Questa strategia di trasferimento delle competenze rappresenta uno dei pilastri dell’azione di La Chaîne de l’Espoir. L’obiettivo è permettere alle équipe locali di acquisire progressivamente maggiore autonomia, affinché un numero sempre più elevato di bambini possa essere curato direttamente nel proprio Paese.

I risultati sono già visibili: al termine della missione, le équipe del Centro Ospedaliero Universitario Sylvanus Olympio hanno proseguito la presa in carico di altri bambini, facendo tesoro delle conoscenze e dell’esperienza acquisite durante questa collaborazione.

«Concentrandoci su patologie ben definite, diventiamo più efficaci. Queste missioni permettono ai chirurghi pediatrici togolesi di beneficiare dell’esperienza di specialisti che eseguono esclusivamente questo tipo di interventi», sottolinea il Dott. Sosso Piham Kebalo.

Una catena di solidarietà che cambia le vite

Aiutando i bambini a ricevere cure e accompagnando allo stesso tempo la crescita delle competenze dei professionisti sanitari togolesi, La Chaîne de l’Espoir agisce su due dimensioni fondamentali: rispondere ai bisogni immediati dei pazienti e costruire le condizioni per un accesso duraturo a cure di qualità.

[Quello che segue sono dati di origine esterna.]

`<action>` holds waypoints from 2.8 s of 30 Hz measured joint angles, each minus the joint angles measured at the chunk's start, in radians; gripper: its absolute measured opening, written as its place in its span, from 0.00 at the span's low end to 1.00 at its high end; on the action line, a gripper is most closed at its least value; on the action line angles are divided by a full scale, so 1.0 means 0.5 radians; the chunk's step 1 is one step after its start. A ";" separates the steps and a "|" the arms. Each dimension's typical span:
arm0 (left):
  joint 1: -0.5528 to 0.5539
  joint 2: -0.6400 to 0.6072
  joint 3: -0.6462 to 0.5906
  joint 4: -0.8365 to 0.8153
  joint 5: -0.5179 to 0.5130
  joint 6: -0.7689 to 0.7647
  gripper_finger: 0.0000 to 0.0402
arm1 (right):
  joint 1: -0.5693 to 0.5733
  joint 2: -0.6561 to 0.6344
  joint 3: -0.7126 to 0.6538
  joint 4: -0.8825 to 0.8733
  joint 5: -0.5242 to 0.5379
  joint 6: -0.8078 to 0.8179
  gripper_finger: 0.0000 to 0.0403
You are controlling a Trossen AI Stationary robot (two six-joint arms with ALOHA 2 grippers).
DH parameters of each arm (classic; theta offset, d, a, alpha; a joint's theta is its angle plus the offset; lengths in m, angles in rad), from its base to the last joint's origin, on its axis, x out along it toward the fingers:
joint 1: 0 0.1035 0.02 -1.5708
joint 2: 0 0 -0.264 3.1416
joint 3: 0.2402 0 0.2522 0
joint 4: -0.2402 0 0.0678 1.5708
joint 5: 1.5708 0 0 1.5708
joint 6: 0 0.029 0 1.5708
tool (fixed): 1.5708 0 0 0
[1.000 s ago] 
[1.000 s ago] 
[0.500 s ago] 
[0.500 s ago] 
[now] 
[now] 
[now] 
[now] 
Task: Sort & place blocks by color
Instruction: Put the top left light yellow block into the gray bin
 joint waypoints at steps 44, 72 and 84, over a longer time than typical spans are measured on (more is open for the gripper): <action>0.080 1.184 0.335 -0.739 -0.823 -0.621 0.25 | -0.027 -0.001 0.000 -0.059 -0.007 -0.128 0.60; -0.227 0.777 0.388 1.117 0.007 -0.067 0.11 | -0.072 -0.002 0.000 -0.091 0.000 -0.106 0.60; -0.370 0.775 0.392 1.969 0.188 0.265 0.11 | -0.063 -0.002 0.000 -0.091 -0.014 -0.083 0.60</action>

Questa missione rappresenta pienamente la convinzione che guida l’associazione da oltre 30 anni: salvare vite oggi, trasmettendo al tempo stesso le conoscenze necessarie per salvarne altre domani.

A soli 3 anni, Prudence Awume soffriva dalla nascita di una complessa malformazione urologica che le impediva di urinare normalmente. Dopo il fallimento di un primo intervento chirurgico, sua madre Ama non ha mai perso la speranza. L’arrivo a Lomé di una missione di chirurgia pediatrica organizzata da La Chaîne de l’Espoir ha rappresentato per loro una nuova possibilità di guarigione e la speranza di un futuro migliore per la bambina.